What is evident for the charting position of Gold, as revealed by the hourly chart below, is the way that July served up a higher low versus June, above $1,200, with support coming in over the latter  part of this month well above the initial July resistance at $1,261 as well as previous support on the way down at $1,269. The implication is that at least while above $1,269, that we should be treated to a break of July resistance at $1,298 and  a journey during August towards the 50 day moving average at $1,333 currently.


July 18th  Gold biased hedge fund manager John Paulson defended his continued investment in both gold and gold mining producers, “People who bought gold in anticipation of inflation have lost their patience” Paulson was reported as saying in the Wall Street Journal.

July 5th  Gold fell below $1,220 per ounce after the release of June’s US non-farm payrolls data. Non-farm payrolls had been expected to show growth of 165,000 jobs for last month, but the official figure came in at 195,000.

June 25th Gold rebounded from the sub $1,200 zone as the Federal Reserve backtracked on QE tapering and The People’s Bank of China said today it has lent short-term money to some institutions after short-term rates in Shanghai broke above 10%.


It should be the case that at least in the near term, we are looking at a bullish backdrop for Gold on the fundamental front, with this theory helped along by the way June Non Farm Payrolls came in better than expected and so would have expected to be negative for gold,  but yet did not lead to a new low below $1,200 for this market. This shows a divergence between price and newsflow, suggesting that for the time being at least the negatives are factored in, or perhaps even over discounted.

It is also likely that assurances by the Federal Reserve Chairman Ben Bernanke that there is no preset course for an exit to QE could cause a price squeeze here.

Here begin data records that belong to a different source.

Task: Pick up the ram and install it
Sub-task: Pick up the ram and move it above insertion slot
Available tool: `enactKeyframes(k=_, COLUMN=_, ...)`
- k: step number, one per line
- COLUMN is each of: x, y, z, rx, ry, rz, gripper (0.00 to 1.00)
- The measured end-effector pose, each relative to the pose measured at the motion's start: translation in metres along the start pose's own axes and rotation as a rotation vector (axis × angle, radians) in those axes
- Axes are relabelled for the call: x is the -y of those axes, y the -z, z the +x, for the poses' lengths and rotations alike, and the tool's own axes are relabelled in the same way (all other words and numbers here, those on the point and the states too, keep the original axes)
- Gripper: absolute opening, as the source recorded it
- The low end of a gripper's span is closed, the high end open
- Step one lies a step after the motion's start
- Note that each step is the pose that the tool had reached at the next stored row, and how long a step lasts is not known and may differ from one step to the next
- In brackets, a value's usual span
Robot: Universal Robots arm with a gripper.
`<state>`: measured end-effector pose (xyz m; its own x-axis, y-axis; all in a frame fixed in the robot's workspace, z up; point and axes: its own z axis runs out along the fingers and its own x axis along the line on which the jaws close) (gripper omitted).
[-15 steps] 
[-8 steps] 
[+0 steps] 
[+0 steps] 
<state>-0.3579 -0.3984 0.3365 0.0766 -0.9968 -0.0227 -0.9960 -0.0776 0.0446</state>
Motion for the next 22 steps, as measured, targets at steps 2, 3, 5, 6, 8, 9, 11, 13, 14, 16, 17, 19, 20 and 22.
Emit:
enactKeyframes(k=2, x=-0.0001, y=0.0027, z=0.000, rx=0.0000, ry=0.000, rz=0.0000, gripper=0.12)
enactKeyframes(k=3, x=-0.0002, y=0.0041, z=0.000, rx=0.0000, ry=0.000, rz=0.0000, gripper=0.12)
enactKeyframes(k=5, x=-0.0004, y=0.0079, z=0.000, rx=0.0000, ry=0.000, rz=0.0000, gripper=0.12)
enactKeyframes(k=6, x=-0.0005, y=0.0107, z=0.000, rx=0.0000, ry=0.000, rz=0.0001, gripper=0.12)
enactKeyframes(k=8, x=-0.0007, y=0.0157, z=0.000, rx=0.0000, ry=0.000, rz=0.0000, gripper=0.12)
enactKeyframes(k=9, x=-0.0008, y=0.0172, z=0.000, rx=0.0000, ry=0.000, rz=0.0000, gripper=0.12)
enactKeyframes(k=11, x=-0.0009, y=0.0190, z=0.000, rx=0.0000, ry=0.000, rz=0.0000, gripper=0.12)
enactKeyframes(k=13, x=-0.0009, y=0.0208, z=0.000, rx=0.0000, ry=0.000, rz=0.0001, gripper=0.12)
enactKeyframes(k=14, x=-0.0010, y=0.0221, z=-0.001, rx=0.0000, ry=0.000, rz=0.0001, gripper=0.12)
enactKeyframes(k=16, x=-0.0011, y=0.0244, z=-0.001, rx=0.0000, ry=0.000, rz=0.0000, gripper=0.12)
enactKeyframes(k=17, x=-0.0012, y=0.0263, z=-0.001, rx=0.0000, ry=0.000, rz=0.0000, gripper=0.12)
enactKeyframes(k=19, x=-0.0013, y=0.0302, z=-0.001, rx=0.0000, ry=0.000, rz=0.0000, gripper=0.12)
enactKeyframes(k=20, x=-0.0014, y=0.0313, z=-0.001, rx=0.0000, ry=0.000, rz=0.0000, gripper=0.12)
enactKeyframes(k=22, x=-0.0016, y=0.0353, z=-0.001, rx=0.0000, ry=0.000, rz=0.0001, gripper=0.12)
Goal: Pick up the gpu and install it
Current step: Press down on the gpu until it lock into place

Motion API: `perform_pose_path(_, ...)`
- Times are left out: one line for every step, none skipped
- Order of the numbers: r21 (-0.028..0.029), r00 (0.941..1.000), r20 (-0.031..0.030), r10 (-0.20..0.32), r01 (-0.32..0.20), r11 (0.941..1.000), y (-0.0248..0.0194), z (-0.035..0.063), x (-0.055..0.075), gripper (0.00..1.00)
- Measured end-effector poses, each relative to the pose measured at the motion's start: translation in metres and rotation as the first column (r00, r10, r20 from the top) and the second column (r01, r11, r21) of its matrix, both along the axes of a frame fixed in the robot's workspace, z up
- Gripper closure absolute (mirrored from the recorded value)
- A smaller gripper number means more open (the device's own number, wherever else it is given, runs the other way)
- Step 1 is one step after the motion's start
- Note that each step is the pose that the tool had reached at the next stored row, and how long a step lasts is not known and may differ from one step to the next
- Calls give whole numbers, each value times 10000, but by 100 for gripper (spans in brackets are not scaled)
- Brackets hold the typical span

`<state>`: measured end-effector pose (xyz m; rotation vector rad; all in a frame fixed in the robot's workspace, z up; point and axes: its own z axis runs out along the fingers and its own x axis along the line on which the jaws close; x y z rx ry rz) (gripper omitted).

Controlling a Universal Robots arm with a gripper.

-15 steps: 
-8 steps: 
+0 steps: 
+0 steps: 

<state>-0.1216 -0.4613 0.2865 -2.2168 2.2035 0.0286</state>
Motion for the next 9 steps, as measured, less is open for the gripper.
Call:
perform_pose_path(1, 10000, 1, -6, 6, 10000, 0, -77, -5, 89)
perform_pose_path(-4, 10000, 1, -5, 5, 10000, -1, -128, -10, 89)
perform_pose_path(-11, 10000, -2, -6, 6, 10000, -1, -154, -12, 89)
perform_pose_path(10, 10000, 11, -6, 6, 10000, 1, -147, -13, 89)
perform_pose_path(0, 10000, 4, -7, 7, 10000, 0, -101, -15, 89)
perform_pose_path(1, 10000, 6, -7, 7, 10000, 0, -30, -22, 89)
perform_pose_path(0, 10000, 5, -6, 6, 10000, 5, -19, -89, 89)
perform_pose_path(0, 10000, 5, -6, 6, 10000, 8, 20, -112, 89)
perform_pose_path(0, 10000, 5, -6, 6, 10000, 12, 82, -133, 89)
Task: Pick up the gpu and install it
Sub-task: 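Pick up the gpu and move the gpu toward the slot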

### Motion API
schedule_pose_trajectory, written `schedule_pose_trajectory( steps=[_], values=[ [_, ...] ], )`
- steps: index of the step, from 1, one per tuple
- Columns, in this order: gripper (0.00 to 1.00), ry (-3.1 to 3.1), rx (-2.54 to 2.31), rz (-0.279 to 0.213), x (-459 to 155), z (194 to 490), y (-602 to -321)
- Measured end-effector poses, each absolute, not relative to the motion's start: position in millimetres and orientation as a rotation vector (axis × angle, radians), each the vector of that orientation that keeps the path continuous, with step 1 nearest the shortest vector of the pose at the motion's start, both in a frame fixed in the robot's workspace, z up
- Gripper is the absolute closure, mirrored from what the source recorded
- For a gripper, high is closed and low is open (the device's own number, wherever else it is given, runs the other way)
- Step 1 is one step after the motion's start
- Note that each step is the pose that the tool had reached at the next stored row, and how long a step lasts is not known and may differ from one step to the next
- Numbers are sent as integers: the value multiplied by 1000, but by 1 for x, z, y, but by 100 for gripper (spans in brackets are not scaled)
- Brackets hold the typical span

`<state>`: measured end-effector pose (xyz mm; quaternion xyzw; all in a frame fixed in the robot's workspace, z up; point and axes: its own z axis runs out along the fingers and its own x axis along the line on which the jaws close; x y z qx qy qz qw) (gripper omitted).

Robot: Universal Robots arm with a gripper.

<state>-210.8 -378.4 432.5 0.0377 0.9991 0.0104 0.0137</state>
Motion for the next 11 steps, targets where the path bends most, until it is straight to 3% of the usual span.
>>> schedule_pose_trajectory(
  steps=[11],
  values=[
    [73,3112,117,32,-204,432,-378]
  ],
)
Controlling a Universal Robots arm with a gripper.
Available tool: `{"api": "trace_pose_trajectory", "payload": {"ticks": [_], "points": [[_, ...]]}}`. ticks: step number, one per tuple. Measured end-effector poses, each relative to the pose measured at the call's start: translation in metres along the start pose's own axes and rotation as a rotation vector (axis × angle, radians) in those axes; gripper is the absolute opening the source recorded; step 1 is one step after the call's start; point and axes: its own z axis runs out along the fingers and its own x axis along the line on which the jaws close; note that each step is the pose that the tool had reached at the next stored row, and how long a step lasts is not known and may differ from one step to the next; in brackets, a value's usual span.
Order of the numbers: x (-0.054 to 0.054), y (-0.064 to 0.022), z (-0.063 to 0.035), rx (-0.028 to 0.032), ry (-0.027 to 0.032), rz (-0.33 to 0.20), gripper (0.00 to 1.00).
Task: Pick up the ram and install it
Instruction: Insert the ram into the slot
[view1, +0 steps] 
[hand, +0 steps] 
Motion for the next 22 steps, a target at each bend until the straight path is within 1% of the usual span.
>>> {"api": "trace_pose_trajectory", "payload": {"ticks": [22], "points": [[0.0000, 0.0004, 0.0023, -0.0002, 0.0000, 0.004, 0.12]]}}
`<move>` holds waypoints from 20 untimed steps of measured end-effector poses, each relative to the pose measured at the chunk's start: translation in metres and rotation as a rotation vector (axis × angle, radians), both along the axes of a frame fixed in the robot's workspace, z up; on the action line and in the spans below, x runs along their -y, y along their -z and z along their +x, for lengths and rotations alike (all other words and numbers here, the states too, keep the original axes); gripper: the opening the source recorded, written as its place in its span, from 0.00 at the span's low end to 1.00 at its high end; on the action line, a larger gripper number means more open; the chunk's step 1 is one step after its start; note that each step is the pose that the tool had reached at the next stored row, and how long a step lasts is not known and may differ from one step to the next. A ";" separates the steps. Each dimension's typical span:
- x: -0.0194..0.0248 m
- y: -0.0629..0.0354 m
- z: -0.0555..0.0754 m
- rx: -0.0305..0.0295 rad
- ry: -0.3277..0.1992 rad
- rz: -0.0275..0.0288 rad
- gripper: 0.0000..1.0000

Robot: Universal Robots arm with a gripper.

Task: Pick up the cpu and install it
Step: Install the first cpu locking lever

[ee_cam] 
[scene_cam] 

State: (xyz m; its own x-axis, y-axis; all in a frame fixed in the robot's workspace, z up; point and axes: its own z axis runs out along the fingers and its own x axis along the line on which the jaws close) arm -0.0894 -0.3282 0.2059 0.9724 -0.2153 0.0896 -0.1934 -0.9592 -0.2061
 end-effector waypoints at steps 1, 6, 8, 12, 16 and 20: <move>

This is especially so after the China move to liberalise interest rates – particularly given that this country is one of the larger physical buyers of the metal. Perhaps the key to it all, over and above, any short term drivers such as QE tapering delay, is the way that the pullback in the metal will have cut back fresh exploration projects, something which will start to kick  in as far as term of putting a floor in this market with the industry beginning to discount this new supply/demand dynamic.